–
– Прошу прощения, Либби, – сказал он, когда хозяйка усадила нас в одной из беседок во дворе. – Он такой болтун.
– А ты здорово говоришь по-испански, – сказала я чуть-чуть обвиняющим тоном. Не то чтобы его двуязычие меня удивило. Просто по-английски он говорил без того легкого распева, который я постоянно слышала, прилетев в Пуэрто-Рико, вот я и решила, что он не местный. – Ты пуэрториканец?
– Ага, – ответил он. – Матушка у меня ньюйориканка – ее родители родом оттуда, а отец родился и вырос в Фахардо.
– А ты тоже здесь вырос?
– Родители развелись, так что меня таскали туда-сюда гораздо чаще, чем понравилось бы любому ребенку.
– Ой, извини.
– Ну, а что тут поделаешь? И вообще, это было с этим старичком сто лет назад. – Он улыбнулся, я машинально улыбнулась в ответ и почувствовала, как у меня внутри будто выстрелило. Я тут же отвернулась, остро чувствуя неуместность своих желаний. Мои и без того жалкие позывы (увидеться с Таем и т. п.) совсем сникли в вихре событий последней недели. Более того, Шайлоу знал, что я скоро умру, так что любые отношения между нами будут омрачены сочувствием – или, хуже того, пониманием, что я буду легким и исключительно краткосрочным трофеем.
Когда появился официант, я почувствовала облегчение, но и разочарование, потому что он заговорил по-английски.
– Можно я сама сделаю заказ? – приподняв брови, спросила я у Шайлоу.
– Да, если закажешь сама-знаешь-что.
Я обратилась к официанту:
– Пожалуйста, ракушечные оладьи и стейк из тунца.
– А что будете пить? – спросил официант.
– Что-нибудь крепкое.
– Те же блюда и пиво «Корона», – сказал Шайлоу.
Официант принес мне бокал сока гуавы с ромом. На вкус это было лучше, чем термоядерное пойло Милагрос, и я смогла расслабиться до такой степени, чтобы болтать с Шайлоу о пустяках, пока не принесли оладьи. (Кстати сказать, они оказались довольно вкусными, как все, что прокручено и прожарено, но ничего сногсшибательного.) Когда я принялась за тунца, Шайлоу спросил:
– Ты устроила себе каникулы перед химиотерапией?
От удивления я дернула головой и тут же положила вилку – от греха подальше.
– Перед химией? Ну нет. Я не намерена лечиться.

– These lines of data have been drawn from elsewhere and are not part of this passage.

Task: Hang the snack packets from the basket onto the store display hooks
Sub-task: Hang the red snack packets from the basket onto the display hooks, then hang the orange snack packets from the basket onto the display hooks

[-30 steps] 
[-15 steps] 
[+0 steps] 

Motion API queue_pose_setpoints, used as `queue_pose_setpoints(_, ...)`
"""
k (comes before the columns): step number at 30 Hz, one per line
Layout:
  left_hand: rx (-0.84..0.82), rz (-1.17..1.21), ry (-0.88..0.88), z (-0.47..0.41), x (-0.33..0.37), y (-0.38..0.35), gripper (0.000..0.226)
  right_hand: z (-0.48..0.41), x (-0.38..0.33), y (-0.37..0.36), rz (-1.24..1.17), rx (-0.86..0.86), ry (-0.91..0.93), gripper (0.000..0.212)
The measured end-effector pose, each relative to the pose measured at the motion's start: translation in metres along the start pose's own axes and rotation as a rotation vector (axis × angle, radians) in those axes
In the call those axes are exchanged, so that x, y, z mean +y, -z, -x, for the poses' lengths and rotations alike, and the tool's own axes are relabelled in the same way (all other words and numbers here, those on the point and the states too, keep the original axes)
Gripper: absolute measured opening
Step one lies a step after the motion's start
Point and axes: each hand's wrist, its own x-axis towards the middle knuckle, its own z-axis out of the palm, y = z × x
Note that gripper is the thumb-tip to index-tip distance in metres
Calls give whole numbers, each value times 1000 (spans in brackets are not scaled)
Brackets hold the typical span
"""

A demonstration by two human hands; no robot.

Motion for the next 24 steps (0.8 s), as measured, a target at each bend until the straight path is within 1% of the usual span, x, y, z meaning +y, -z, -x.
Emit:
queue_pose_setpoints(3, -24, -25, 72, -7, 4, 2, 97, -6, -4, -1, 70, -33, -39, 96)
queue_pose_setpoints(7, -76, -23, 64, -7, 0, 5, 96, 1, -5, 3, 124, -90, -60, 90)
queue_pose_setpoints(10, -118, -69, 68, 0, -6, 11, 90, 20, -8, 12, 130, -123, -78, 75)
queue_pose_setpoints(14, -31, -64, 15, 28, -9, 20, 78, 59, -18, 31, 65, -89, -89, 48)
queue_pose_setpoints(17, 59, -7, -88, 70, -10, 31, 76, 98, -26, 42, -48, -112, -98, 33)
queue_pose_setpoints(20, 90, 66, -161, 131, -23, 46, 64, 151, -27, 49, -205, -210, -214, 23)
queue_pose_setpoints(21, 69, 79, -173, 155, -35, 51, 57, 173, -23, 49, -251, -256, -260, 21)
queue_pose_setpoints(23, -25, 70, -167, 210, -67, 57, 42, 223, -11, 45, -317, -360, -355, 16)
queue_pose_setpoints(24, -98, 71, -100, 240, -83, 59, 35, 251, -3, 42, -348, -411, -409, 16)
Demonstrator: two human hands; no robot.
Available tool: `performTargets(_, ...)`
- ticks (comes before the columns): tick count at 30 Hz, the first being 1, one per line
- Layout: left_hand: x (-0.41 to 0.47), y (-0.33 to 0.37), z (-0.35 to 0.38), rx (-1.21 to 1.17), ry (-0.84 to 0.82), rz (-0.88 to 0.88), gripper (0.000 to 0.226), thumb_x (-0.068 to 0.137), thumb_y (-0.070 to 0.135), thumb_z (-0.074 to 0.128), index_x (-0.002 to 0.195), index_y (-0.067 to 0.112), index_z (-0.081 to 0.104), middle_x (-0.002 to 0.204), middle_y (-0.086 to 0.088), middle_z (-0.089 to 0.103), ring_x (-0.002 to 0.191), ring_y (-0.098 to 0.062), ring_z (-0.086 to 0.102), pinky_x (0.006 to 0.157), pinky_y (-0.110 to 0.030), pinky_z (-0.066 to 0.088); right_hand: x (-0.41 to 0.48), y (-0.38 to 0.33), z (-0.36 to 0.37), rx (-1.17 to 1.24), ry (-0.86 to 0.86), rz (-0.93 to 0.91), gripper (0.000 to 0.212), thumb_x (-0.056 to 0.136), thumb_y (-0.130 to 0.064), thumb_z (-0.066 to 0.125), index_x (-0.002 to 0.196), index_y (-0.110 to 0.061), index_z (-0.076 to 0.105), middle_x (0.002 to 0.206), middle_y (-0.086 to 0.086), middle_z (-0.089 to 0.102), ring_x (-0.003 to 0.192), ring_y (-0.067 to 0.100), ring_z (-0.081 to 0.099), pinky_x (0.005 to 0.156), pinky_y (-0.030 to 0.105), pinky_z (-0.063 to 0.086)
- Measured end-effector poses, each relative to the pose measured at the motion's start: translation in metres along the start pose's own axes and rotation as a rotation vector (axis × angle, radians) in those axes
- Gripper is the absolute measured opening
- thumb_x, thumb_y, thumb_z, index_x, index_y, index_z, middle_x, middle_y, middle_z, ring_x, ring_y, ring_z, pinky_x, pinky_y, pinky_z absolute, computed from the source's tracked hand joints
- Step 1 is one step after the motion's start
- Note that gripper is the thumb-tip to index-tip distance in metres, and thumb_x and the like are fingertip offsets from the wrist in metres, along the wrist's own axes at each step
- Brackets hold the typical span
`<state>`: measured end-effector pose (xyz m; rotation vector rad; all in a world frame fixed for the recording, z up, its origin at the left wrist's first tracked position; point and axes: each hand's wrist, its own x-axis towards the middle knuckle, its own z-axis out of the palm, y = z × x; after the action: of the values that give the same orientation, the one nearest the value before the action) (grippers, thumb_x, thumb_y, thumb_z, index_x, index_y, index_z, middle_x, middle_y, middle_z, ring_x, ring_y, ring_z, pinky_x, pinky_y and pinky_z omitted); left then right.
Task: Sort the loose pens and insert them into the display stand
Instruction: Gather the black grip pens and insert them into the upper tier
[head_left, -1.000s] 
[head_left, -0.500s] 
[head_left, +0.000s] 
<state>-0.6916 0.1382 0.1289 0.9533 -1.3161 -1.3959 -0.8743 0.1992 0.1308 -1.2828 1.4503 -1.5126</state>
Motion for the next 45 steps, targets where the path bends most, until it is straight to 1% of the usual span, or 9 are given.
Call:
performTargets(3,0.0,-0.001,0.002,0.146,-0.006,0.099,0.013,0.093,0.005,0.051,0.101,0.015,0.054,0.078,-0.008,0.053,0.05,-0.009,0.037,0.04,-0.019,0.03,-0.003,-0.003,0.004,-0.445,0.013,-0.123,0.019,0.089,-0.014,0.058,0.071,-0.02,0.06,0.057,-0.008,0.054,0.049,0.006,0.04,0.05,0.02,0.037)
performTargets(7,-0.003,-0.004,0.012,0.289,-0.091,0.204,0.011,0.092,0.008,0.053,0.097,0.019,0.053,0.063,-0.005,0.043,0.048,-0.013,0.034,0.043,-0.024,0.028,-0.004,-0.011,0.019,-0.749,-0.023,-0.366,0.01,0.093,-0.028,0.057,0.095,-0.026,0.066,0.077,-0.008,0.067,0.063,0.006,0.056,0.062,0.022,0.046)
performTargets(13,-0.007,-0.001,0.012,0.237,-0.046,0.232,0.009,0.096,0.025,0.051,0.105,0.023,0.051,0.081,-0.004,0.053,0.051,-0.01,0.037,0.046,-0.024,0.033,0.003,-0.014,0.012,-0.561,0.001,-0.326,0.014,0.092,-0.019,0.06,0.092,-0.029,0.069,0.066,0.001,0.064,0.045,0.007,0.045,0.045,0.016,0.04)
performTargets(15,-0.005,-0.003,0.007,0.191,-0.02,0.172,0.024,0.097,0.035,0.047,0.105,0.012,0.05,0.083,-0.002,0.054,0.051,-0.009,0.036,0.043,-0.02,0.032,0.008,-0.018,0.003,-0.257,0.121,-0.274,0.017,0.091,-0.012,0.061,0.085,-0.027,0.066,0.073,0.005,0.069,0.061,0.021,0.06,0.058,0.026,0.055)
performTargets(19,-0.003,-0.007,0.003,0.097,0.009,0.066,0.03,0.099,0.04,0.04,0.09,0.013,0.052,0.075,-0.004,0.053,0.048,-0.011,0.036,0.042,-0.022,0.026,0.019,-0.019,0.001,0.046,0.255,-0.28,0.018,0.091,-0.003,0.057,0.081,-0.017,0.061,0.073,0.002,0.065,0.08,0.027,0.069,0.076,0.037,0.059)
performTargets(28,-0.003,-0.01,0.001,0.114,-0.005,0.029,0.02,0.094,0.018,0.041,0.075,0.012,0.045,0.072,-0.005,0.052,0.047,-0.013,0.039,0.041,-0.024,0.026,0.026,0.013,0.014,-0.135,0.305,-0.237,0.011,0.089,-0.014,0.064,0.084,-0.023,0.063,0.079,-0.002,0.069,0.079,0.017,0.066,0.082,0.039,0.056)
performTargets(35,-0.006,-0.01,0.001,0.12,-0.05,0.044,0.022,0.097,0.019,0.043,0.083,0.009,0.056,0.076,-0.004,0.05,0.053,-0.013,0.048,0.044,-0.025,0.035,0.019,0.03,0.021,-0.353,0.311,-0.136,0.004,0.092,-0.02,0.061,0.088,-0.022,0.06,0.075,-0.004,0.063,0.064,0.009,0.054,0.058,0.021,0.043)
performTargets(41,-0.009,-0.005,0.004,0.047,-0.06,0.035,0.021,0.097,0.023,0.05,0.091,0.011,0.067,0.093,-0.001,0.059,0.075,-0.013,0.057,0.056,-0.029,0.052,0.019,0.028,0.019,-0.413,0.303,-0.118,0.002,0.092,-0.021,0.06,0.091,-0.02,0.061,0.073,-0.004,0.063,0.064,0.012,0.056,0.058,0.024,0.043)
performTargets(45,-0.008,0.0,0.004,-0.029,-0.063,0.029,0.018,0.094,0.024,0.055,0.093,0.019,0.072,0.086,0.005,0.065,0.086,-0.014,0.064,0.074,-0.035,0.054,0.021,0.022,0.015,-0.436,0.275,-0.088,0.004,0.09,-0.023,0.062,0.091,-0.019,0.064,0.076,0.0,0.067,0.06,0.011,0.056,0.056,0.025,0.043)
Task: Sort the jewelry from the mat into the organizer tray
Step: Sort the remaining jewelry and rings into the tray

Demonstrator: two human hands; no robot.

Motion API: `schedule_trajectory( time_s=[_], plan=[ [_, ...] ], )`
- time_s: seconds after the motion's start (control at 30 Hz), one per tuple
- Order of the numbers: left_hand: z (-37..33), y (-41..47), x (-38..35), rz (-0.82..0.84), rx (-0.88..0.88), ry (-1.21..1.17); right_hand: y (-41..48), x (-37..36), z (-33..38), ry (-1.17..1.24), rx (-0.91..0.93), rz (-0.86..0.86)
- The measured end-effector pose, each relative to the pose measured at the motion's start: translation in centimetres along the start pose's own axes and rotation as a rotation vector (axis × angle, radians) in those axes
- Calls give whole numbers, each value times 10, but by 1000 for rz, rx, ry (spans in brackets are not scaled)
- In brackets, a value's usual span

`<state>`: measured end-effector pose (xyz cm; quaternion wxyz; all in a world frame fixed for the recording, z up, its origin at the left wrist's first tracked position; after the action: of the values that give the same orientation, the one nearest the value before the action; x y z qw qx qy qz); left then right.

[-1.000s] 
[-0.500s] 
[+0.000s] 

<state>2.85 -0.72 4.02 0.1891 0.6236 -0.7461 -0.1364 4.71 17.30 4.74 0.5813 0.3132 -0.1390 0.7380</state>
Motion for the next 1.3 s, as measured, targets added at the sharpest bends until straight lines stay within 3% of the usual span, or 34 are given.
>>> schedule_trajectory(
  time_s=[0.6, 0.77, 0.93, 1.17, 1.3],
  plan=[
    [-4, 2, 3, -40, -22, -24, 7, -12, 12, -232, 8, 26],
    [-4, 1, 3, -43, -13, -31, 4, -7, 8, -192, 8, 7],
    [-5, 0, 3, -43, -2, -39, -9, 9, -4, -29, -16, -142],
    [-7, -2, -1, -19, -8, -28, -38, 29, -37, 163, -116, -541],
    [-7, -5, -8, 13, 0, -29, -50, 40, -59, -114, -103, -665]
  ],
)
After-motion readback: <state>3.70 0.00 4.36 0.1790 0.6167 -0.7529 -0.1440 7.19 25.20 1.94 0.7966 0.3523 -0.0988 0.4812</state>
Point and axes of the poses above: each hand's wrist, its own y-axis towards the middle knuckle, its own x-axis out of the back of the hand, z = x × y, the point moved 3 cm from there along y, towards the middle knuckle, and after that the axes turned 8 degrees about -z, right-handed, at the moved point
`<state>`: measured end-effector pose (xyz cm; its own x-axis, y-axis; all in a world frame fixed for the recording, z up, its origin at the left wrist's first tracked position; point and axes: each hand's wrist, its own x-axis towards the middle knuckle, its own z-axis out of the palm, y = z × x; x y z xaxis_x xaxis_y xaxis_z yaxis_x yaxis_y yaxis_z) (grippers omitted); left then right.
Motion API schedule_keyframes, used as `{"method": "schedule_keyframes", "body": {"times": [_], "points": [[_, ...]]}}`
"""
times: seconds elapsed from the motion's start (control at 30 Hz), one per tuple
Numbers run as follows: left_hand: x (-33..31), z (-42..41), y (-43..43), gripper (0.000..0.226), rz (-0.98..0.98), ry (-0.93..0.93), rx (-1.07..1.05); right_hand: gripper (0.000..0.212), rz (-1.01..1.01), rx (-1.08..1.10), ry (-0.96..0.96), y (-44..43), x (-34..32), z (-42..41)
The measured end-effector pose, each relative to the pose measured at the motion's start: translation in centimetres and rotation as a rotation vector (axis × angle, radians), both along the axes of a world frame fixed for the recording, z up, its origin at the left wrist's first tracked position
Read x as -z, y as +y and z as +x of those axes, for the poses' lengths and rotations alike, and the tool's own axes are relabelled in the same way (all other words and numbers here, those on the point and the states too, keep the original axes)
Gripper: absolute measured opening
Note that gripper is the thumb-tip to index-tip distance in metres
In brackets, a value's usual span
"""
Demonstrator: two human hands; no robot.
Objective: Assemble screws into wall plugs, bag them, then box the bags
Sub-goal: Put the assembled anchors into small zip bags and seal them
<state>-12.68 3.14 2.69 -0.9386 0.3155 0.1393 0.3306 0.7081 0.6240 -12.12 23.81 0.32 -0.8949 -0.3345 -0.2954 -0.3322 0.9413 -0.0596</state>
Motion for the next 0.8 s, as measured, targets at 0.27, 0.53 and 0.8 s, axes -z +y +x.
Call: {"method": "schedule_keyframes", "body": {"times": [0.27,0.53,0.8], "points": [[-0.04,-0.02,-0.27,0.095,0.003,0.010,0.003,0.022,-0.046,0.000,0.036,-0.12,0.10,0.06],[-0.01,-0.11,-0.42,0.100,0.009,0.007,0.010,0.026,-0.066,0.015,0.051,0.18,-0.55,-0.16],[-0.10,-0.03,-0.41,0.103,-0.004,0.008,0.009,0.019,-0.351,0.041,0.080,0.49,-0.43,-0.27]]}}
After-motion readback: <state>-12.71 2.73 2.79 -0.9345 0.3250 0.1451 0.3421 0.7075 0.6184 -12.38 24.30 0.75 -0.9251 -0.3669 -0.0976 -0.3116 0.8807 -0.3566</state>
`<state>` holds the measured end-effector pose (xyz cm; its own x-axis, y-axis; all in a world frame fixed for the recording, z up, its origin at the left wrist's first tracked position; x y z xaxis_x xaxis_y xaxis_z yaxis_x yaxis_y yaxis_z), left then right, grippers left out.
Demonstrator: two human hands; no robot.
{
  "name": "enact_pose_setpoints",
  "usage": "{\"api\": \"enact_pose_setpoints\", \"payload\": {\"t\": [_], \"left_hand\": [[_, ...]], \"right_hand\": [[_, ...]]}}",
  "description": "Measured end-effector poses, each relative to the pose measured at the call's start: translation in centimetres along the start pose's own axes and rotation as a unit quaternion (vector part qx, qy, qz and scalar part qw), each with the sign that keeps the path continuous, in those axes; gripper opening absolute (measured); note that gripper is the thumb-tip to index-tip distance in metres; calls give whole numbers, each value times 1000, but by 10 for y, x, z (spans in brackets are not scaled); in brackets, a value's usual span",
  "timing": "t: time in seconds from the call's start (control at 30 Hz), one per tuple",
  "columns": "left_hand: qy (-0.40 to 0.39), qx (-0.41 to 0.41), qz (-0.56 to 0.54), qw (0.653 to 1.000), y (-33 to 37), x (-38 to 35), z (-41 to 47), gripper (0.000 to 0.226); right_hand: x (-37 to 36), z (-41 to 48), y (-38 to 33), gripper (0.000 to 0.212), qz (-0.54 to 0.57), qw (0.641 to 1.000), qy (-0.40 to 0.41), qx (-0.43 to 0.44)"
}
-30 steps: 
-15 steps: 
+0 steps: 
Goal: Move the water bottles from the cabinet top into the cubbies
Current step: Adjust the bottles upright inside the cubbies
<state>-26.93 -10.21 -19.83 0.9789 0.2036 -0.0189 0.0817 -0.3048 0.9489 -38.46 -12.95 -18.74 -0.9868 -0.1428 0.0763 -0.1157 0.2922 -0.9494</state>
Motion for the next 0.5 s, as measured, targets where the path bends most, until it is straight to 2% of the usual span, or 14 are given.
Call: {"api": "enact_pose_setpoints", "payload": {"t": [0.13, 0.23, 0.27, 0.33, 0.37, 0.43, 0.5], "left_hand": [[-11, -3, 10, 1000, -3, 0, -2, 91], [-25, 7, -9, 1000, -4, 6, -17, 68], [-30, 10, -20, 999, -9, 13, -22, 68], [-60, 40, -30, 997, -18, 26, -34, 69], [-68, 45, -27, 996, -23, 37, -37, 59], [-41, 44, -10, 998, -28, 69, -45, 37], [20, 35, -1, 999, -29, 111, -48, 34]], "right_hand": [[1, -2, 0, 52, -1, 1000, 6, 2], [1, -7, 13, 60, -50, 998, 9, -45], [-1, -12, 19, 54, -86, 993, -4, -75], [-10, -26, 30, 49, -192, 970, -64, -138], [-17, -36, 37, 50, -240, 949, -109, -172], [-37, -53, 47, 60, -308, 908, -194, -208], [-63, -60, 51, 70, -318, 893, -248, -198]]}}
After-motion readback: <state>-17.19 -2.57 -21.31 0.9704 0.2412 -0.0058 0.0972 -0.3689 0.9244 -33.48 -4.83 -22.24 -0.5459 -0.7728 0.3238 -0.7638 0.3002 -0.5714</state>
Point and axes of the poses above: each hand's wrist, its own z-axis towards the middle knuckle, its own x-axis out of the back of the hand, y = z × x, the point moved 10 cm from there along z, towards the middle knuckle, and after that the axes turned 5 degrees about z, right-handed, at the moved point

Вид у него был ошарашенный.
– Не собираешься? Почему?
– Потому что не хочу так с собой поступать.
– Но в этом нет ничего такого уж плохого. Все лучше, чем умереть.
– Говорю же, доктор сказал, что это не поможет. Мне крышка.
В его глазах загорелась злость, таким я его еще не видела.
– В жопу твоего доктора. Выслушай другие мнения.
– Я консультировалась с доктором Гуглом, и он подтвердил, что ничьи мнения не помешают моим внутренностям превращаться в твердокаменные опухоли, а коже облезать, – трезво заметила я.
– Ты ничего не знаешь наверняка. – Его лицо слегка покраснело, а на лбу выступила испарина. Я подумала, что, может быть, кто-то из его близких умер из-за неправильных медицинских предписаний.
Я пожала плечами.
– Слушай, я, конечно, ценю твою заботу. Но я уже насмотрелась на то, что такое рак, и хочу провести свои последние дни как можно более приятно. Химия и облучение в набор удовольствий не входят.
Он сделал большой глоток пива и вперился взглядом прямо мне в глаза.
– Если Бог, или во что ты там веришь, хочет, чтобы ты умерла, почему тогда ты не лежишь сейчас на дне морском? Я неплохой пилот, Либби, но теперь, когда я думаю об этом уже несколько дней, я могу назвать нашу посадку маленьким чудом.
– Значит, это все ерунда про то, что жизнь – смертельный номер?
Его горячность и злость тут же сменились прохладной отстраненностью. Он вздохнул и откинулся на стенку беседки. У меня тоже произошел скачок температуры, сексуальное возбуждение перешло в приступ раздражения.
– Ты невозможная, – пробормотал он.
– Тебе повезло, больше тебе не придется иметь дела с моим невозможным нравом.
Официант подошел, чтобы забрать тарелки.
– Может быть, десерт? – спросил он. – Или еще выпить?
– Нет, – сказали мы с Шайлоу в один голос.